A new study reveals that lab-made dairy proteins may not behave the same as natural whey in the human gut, raising questions for the food industry.
Researchers at the University of Nevada, Reno, have identified structural differences between synthetic and cow-derived dairy proteins, calling into question claims that lab-grown versions are “identical to” natural milk proteins.
The findings, published in Microbiology Spectrum, could influence how the food industry communicates the nutritional equivalence of animal-free dairy.
The study, led by doctoral candidate Matthew Bolino and assistant professor Steven Frese, found that although both lab-grown and cow’s milk whey share β-lactoglobulin as a main component, their overall protein composition and sugar structures differ.
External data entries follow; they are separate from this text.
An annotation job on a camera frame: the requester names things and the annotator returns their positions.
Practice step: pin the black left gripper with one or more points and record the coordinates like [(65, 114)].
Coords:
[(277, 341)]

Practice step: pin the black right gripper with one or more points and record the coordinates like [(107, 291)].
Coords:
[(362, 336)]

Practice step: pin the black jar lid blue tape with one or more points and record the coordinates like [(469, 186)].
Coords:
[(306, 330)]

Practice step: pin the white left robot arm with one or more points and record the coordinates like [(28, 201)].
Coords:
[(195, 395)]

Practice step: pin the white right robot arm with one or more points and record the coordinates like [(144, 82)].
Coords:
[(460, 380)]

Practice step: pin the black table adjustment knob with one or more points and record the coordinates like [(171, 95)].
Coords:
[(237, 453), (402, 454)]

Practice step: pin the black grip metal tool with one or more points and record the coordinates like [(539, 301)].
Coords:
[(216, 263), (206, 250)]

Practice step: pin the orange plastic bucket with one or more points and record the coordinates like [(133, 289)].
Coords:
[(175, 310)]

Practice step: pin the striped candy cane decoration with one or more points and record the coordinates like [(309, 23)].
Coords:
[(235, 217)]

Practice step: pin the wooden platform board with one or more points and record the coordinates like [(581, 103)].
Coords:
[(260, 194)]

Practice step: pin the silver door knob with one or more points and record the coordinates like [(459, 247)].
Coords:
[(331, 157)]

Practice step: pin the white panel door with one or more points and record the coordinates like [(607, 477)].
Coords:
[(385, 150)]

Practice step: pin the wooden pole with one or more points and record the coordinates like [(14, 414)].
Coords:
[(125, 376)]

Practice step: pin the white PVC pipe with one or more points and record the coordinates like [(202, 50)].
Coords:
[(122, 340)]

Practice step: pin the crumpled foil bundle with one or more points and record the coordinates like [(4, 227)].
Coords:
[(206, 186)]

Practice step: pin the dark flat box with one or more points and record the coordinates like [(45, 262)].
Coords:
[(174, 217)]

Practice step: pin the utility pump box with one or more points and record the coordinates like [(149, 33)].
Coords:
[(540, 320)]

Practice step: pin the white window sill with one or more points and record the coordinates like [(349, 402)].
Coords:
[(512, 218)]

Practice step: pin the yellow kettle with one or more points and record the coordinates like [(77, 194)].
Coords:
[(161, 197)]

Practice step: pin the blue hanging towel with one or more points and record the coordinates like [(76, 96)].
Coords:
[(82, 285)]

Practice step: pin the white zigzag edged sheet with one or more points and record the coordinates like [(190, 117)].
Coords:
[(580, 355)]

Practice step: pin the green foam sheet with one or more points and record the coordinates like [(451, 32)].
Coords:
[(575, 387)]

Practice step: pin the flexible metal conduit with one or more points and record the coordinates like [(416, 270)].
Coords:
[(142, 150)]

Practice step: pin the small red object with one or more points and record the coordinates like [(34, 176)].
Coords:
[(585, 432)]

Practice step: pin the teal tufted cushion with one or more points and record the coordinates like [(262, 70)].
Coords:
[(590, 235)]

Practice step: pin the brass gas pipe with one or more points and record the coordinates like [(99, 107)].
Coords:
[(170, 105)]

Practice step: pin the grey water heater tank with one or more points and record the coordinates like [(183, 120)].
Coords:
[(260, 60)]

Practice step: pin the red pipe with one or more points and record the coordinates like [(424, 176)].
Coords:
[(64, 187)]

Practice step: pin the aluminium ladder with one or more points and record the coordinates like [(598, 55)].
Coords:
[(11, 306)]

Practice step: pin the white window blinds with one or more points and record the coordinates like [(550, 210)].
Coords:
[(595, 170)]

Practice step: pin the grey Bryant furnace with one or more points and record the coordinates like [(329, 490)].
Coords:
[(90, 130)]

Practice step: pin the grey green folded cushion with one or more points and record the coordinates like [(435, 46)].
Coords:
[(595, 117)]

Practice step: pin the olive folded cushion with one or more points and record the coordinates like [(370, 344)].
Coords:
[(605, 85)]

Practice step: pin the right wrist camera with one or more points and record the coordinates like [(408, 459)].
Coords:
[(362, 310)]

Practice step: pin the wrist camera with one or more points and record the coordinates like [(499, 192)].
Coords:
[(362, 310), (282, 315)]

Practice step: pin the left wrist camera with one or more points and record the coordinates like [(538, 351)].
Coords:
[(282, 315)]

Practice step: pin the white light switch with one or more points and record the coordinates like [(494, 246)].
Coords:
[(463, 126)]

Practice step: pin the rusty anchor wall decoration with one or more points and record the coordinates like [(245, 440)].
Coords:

These molecular differences may influence how the proteins interact with bacteria in the human gut.
“Functionally, they behave like whey and taste like whey,” Frese said. “But at the molecular level, they are decorated differently, and those decorations, called post-translational modifications, appear to influence how our gut microbes respond.”
Lab tests showed that while cow-derived whey contained a mix of proteins including α-lactalbumin, albumin, and casein, the yeast-derived version was nearly 98% β-lactoglobulin, with little diversity.
When introduced into a simulated gut environment, cow’s milk whey supported a more diverse community of bacteria. The synthetic version led to lower microbial diversity.
“Lower diversity isn’t necessarily bad,” Frese said. “But what matters is that we now know these proteins are not identical in how they interact with our biology. That is a conversation the food and nutrition industry needs to have.”
The research team used a three-part methodology: analyzing protein composition with mass spectrometry, examining sugar molecules attached to proteins with the help of Turkish collaborators, and testing gut microbe responses using a fecal fermentation model developed at the university.
“This research wasn’t about saying one protein is better than the other,” Frese said. “It was about understanding whether they are truly interchangeable. If we are going to introduce novel proteins into the food supply, we need to understand how they behave once they are in the body.”
Bolino, the study’s lead author, conducted experiments tied to his doctoral research on how small molecular differences in food affect the gut microbiome.
“I’m incredibly grateful to have contributed to a study of this scale, working alongside such a multidisciplinary and international team of scientists,” Bolino said. “The experience not only deepened my scientific skills but also taught me the value of diverse perspectives.”
In addition to researchers from the University of Nevada, Reno, the study included scientists from Çanakkale Onsekiz Mart University, Hacettepe University, and Karabük University in Turkey. Support came from the National Institute of Food and Agriculture, the National Institute of General Medical Sciences, and several university departments and programs.